Já abordei na coluna passada as contradições internas que levam o governo, por exemplo, apenas nas duas últimas semanas, a assinar um inédito pacto entre os três Poderes para um Plano de Transformação Ecológica e uma Política Nacional de Transição Energética que tem no gás natural –uma fonte fóssil– sua grande vertente.

Esse desalinhamento, no caso da Foz do Amazonas, resultou na queda de braço entre representantes do Ibama e da Petrobras. Os riscos ambientais têm sido o principal foco do debate, dada a enorme biodiversidade da região, que abriga 70% dos manguezais do país e um sistema de recifes ainda pouco estudado. Mas temos de destacar também os graves riscos sociais associados, como a ocupação desordenada do território, a intensificação da criminalidade e a pressão sobre as áreas protegidas.

Mapa da bacia Foz do Amazonas
A bacia chamada Foz do Amazonas - /Folhapress

A exploração do bloco 59, poço localizado na costa do Amapá, pode agravar um contexto precário. O estado, em 2023, apresentou a maior taxa de mortes violentas intencionais, e a capital, Macapá, tem hoje o pior índice de transparência entre as demais do país. Oiapoque, o município mais próximo do poço em questão e que abriga inúmeras comunidades indígenas, é ponto crucial da rota do narcotráfico da região.

O argumento sobre a importância dos royalties do petróleo para a região não se sustenta quando analisamos o mau uso histórico desses recursos, que falham em gerar qualidade de vida para populações locais e trazem corrupção, violência e desigualdades.

E há ainda o risco reputacional, com uma eventual perda de capital político global que pode impactar as negociações de acordos bilaterais e multilaterais, fundamentais para a atração de investimentos privados verdes em escala.

As reservas nacionais provadas de petróleo garantem a produção até 2037 (fora as estimadas), enquanto a Associação Internacional de Energia (AIE) projeta o decréscimo da demanda global a partir de 2030.
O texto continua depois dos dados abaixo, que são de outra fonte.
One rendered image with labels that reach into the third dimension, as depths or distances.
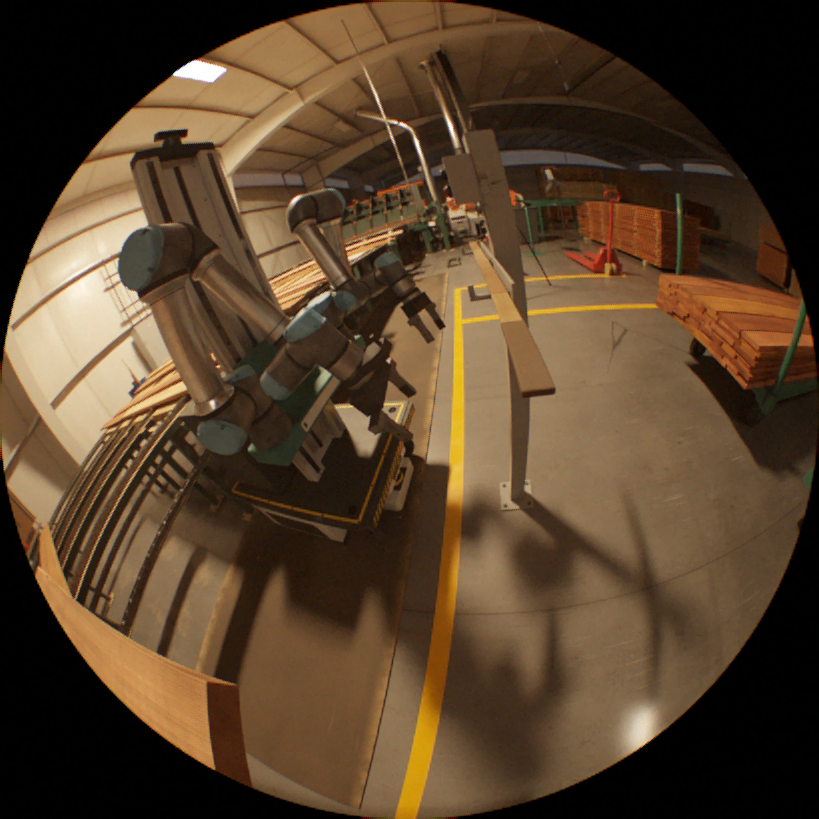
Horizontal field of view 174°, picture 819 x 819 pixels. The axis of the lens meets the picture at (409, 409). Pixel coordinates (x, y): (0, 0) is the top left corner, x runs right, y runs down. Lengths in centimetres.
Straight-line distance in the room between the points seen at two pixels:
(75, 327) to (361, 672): 789
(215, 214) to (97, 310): 713
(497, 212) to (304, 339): 46
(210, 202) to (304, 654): 182
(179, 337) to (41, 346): 729
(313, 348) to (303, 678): 130
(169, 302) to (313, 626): 128
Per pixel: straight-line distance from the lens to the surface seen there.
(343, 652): 128
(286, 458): 79
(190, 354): 59
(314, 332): 49
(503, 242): 61
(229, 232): 109
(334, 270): 92
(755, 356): 165
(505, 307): 36
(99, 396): 764
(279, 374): 53
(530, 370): 23
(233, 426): 62
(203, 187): 118
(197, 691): 37
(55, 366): 767
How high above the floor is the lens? 114
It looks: 38 degrees down
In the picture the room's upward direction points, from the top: 21 degrees counter-clockwise
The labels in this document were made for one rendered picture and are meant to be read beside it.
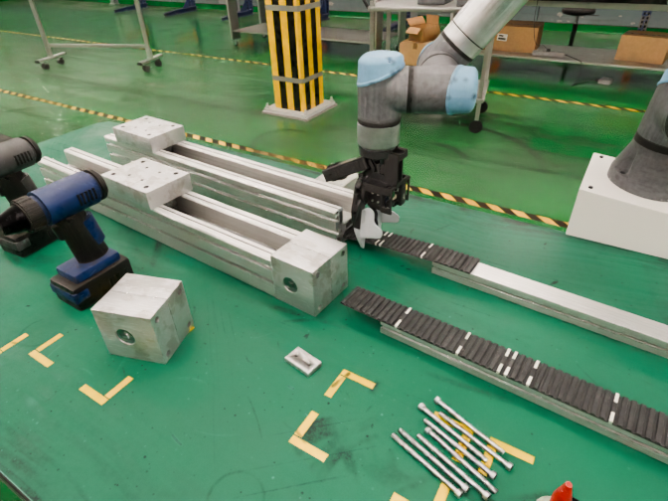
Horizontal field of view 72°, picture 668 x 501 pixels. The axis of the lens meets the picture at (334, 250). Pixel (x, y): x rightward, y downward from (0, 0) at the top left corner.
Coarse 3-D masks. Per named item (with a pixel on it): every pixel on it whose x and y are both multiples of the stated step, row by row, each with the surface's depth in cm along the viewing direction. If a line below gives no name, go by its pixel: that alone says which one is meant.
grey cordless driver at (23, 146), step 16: (0, 144) 89; (16, 144) 91; (32, 144) 93; (0, 160) 88; (16, 160) 90; (32, 160) 93; (0, 176) 89; (16, 176) 92; (0, 192) 91; (16, 192) 93; (0, 240) 95; (16, 240) 93; (32, 240) 96; (48, 240) 99
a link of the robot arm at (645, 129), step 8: (664, 80) 82; (656, 88) 85; (664, 88) 82; (656, 96) 84; (664, 96) 82; (656, 104) 84; (664, 104) 81; (648, 112) 86; (656, 112) 84; (664, 112) 81; (648, 120) 86; (656, 120) 84; (664, 120) 81; (640, 128) 88; (648, 128) 86; (656, 128) 84; (664, 128) 82; (648, 136) 86; (656, 136) 85; (664, 136) 84; (664, 144) 84
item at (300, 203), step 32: (128, 160) 128; (160, 160) 120; (192, 160) 114; (224, 160) 115; (224, 192) 111; (256, 192) 102; (288, 192) 98; (320, 192) 100; (352, 192) 97; (288, 224) 101; (320, 224) 95; (352, 224) 98
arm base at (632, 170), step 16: (640, 144) 88; (656, 144) 85; (624, 160) 91; (640, 160) 88; (656, 160) 86; (608, 176) 95; (624, 176) 90; (640, 176) 88; (656, 176) 87; (640, 192) 89; (656, 192) 87
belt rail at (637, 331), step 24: (432, 264) 86; (480, 264) 84; (480, 288) 83; (504, 288) 80; (528, 288) 78; (552, 288) 78; (552, 312) 76; (576, 312) 74; (600, 312) 73; (624, 312) 73; (624, 336) 71; (648, 336) 69
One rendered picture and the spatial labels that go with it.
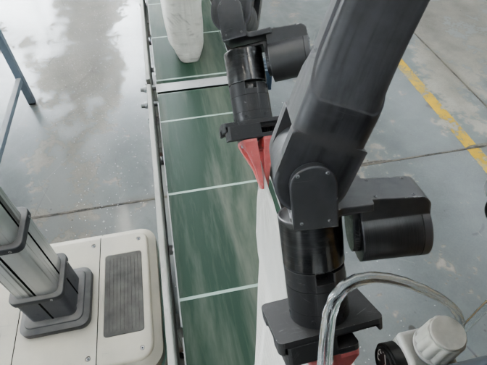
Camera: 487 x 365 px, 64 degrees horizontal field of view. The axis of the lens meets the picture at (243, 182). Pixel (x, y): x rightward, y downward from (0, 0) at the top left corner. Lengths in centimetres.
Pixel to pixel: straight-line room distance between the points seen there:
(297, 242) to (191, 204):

A Petrobras prevê investir US$ 3 bilhões nos próximos cinco anos na Foz do Amazonas; a estimativa de investimentos futuros é de US$ 56 bilhões. São recursos que poderiam migrar para expandir, em vez do combustível fóssil, a produção de energia renovável –lembrando que, entre 2018 e 2022, os subsídios aos fósseis cresceram 124%, ante 52% para fontes renováveis.
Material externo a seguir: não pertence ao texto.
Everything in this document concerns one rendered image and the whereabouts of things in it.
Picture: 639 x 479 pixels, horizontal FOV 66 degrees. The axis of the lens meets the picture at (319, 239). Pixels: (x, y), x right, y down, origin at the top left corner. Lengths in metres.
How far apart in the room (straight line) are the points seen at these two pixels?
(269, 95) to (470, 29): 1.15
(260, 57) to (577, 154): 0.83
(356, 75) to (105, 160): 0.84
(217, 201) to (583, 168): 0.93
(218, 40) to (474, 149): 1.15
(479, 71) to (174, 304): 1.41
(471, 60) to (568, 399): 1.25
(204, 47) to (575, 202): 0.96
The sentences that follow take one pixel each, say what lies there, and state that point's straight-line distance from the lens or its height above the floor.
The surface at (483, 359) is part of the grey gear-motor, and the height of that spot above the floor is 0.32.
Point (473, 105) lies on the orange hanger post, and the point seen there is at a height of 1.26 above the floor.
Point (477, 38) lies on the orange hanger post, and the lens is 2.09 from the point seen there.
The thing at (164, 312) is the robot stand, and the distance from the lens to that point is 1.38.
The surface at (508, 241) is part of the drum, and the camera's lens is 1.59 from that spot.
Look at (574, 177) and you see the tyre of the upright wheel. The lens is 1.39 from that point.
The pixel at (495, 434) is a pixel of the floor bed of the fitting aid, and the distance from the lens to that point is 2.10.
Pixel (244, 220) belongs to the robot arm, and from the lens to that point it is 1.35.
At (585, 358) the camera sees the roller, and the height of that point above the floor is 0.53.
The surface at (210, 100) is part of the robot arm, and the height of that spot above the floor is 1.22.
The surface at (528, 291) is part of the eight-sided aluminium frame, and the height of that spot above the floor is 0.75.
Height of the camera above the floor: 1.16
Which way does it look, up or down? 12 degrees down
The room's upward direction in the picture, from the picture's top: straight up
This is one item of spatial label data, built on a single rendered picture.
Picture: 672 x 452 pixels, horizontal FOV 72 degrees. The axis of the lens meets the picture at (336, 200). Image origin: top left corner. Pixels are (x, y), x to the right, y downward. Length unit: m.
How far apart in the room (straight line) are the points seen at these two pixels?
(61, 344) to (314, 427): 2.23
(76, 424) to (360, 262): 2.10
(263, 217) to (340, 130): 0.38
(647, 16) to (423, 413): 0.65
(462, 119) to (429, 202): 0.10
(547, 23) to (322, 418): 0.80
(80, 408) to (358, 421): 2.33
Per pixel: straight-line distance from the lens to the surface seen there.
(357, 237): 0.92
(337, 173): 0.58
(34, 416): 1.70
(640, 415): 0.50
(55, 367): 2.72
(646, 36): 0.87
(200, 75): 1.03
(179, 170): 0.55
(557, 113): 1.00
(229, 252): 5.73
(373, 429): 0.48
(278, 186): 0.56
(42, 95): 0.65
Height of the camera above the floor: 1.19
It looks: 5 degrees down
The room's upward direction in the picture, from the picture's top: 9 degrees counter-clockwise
Como justificar, para o Brasil e para o mundo, que o país-sede da COP na Amazônia seguirá nesse investimento de longo prazo com tantas incertezas e consequências sociais e ambientais negativas documentadas em uma das regiões mais vitais e vulneráveis do planeta?

Não se justifica. A resposta é não, o Brasil não precisa do petróleo da Foz do Amazonas.

Precisa, sim, deslanchar a transição ecológica –mostrando coerência com a decisão de não cruzar essa linha–, aproveitar os ganhos reputacionais da decisão acertada e alavancar recursos para um projeto econômico que abrace e proteja a nossa biodiversidade.